Un an après avoir instauré un premier confinement national, le chef de l’Etat se retrouve une nouvelle fois à devoir restreindre les libertés pour contenir la troisième vague de l’épidémie. Une décision prise contraint et forcé. Un peu malgré lui, en somme, tant il entendait s’accrocher à son engagement du 29 janvier, considéré comme « un pari politique », de ne pas reconfiner. Il est possible que la France ne soit « jamais reconfinée », avait même osé déclarer le ministre de la santé, Olivier Véran, le 9 février.

Cinq semaines plus tard, la potion est amère. M. Macron, qui se vantait d’être le « maître des horloges » a dû reconnaître que l’exécutif était en train de perdre « la course de vitesse » entre les variants et le vaccin. « Le maître du temps, c’est le virus, malheureusement », a-t-il concédé, lundi 15 mars. Avec un mélange d’amertume et d’impuissance, dénoncé par le député (LR) du Lot Aurélien Pradié : « On est en train de mettre sous cloche la moitié du pays. Cette méthode du confinement est moyenâgeuse, on ne peut pas s’y habituer. »

Retards sur le front vaccinal
A cette perspective de confinements locaux vient s’ajouter la décision de suspendre le vaccin AstraZeneca, en raison des doutes sur de possibles effets secondaires, qui vient freiner la campagne de vaccination. Mercredi, M. Attal s’est dit « optimiste » sur la décision que devait annoncer jeudi l’Agence européenne des médicaments (EMA) sur ce vaccin, dont l’utilisation a été suspendue par plusieurs pays, comme la France, dans la foulée de l’Allemagne.

En cas de feu vert, le gouvernement entend « reprendre sans délai » les injections, afin d’atteindre les dix millions de personnes vaccinées au 15 avril. Un objectif toujours réalisable, selon le premier ministre. Mais désormais sous conditions. Encore faut-il que le vaccin d’« AstraZeneca puisse de nouveau être utilisé », « que les Français reprennent confiance en ce vaccin ». Et surtout « que les délais de livraison des doses soient respectés », selon lui.

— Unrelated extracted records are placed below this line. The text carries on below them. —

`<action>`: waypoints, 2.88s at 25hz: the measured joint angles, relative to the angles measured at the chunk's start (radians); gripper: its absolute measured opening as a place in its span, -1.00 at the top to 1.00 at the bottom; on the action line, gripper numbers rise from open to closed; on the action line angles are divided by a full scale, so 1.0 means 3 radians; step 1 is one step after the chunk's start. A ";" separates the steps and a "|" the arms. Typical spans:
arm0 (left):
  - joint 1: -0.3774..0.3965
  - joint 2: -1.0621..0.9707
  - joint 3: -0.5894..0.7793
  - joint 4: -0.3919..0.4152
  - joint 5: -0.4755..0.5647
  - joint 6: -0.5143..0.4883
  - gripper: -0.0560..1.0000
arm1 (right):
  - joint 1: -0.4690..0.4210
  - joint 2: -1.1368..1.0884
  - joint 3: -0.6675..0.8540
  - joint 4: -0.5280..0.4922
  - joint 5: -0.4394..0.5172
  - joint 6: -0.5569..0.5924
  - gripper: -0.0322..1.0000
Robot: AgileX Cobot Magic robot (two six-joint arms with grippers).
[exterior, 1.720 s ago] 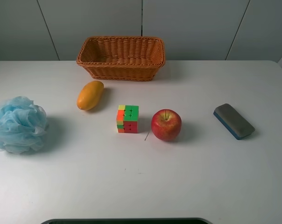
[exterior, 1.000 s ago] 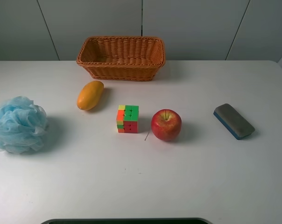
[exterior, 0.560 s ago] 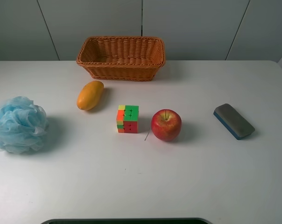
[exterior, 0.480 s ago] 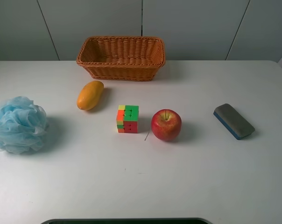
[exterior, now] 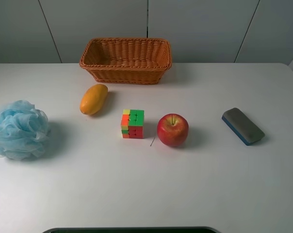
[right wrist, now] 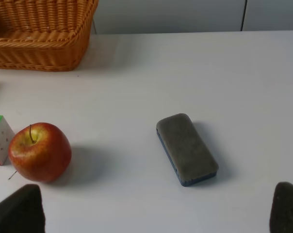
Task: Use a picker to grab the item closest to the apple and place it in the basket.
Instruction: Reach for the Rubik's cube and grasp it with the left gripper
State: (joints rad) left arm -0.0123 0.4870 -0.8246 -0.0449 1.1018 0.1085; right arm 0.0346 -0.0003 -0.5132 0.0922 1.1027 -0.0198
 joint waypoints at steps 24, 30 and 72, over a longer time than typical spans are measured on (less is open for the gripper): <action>-0.1798 0.4009 -0.1923 0.0294 -0.0260 -0.1439 -0.51 | 0.0000 0.0000 0.0000 0.0000 0.0000 0.0000 -0.41; -0.2218 0.4590 -0.2229 0.0301 -0.0283 -0.1804 -0.51 | 0.0000 0.0000 0.0000 0.0000 0.0000 0.0000 -0.41; -0.2467 0.5786 -0.2445 -0.0022 -0.0681 -0.2608 -0.51 | 0.0000 0.0000 0.0000 0.0000 0.0000 0.0000 -0.41</action>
State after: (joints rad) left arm -0.7525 2.2228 -1.5582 -0.0514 0.8973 -0.6738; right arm 0.0346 -0.0003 -0.5132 0.0922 1.1027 -0.0198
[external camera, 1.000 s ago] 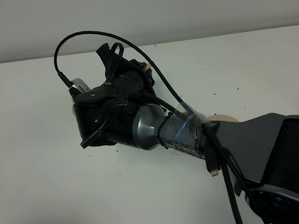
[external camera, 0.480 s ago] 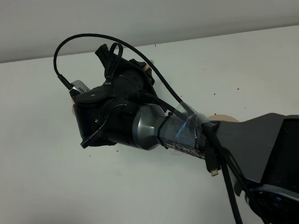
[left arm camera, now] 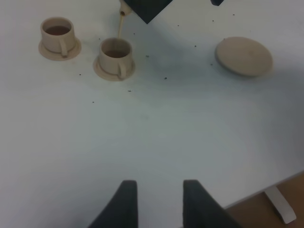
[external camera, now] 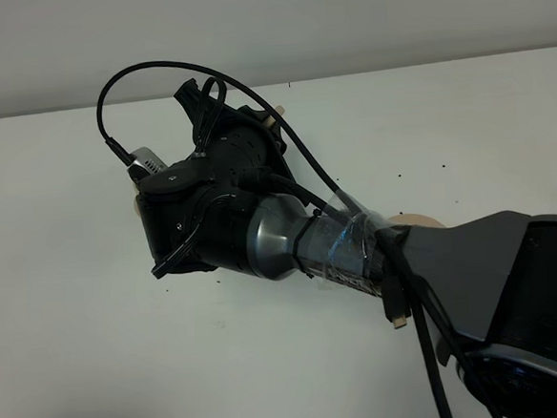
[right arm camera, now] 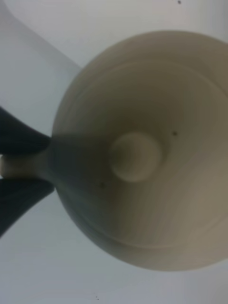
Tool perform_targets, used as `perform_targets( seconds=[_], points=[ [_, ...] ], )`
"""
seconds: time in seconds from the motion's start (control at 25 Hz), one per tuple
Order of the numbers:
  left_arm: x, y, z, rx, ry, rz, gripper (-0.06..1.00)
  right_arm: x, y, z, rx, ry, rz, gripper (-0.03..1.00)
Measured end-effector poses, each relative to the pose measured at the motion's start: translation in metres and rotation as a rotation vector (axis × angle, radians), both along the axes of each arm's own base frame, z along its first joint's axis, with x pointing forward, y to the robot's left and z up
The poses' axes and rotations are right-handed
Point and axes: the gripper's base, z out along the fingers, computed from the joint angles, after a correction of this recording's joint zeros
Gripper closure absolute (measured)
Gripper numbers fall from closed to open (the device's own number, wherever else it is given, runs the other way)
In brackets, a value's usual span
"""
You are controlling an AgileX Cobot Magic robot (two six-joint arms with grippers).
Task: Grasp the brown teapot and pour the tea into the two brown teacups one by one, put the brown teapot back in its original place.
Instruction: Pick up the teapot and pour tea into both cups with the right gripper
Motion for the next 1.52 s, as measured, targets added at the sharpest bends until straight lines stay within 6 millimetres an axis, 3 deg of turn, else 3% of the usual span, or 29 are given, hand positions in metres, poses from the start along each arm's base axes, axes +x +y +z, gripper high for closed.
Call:
perform_targets(
  seconds=[1.52],
  points=[
    [0.0,0.0,0.0,-0.001,0.0,0.001,0.69,0.001,0.0004,0.0018,-0.013,-0.021,0.011,0.86]
  ],
)
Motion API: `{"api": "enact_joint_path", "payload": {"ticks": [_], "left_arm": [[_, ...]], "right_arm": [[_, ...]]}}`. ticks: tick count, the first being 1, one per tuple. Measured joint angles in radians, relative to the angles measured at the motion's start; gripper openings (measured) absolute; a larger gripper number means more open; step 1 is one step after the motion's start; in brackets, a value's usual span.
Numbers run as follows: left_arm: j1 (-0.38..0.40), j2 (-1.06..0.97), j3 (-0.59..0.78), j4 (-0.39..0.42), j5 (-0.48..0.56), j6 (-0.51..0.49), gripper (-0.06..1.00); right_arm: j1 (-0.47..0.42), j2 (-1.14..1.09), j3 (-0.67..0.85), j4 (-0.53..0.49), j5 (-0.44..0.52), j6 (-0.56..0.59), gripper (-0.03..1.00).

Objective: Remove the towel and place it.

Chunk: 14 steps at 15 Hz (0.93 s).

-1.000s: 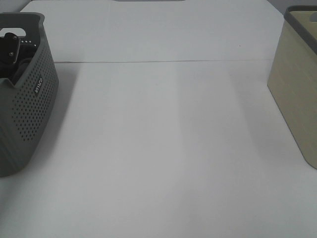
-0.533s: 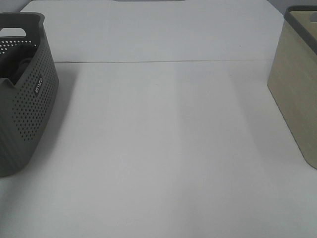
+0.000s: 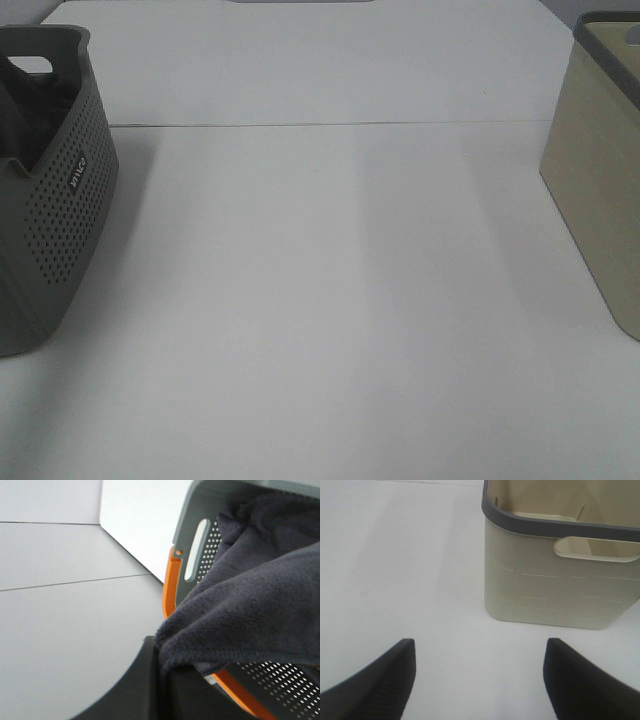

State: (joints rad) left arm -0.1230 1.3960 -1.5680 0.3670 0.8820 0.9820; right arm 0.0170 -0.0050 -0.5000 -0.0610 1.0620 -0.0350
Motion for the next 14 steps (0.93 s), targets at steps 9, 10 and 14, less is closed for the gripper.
{"api": "enact_joint_path", "payload": {"ticks": [9,10,14], "left_arm": [[-0.31,-0.035,-0.212,0.045,0.024,-0.24,0.0],[-0.357,-0.014,-0.225,0.048,0.022,-0.255,0.0],[-0.5,0.1,-0.293,0.064,0.025,-0.356,0.0]], "right_arm": [[0.0,0.0,-0.002,0.023,-0.008,0.0,0.68],[0.0,0.011,-0.01,0.061,-0.03,-0.004,0.68],[0.0,0.17,-0.014,0.33,-0.19,-0.162,0.68]]}}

Si les retards s’accumulent, le gouvernement assure toutefois être en mesure de tenir la promesse de M. Macron de proposer un vaccin à chaque adulte d’ici à la fin de l’été. Pour compenser les retards d’AstraZeneca, la ministre déléguée à l’industrie, Agnès Pannier-Runacher, mise notamment sur un doublement des livraisons du vaccin Pfizer-BioNTech, qui doivent atteindre 40 millions de doses fin juin.

Sans parvenir à lever les doutes et les critiques ; 81 % des Français estiment que l’exécutif a mal géré le nombre de doses de vaccin disponible, selon un sondage Elabe, publié le 16 mars. Une opinion en forte hausse (+ 11 points par rapport au 6 janvier).

Au sommet de l’Etat, les retards de livraisons inquiètent. « Si les labos n’honorent pas les commandes de l’Europe, c’est quand même nous qui prenons la balle ! », grince un pilier du gouvernement, où la prudence domine désormais.

Alors que la mi-avril avait été évoquée comme un possible horizon de sortie de crise, il y a quelques semaines, Jean Castex juge désormais qu’il n’est pas « raisonnable » d’annoncer « une date de réouverture » des musées ou des restaurants. Le premier ministre dit désormais espérer « une reprise de la vie normale en avril-mai », en restant flou sur le calendrier à venir. Comme si le pilotage à vue était redevenu de rigueur.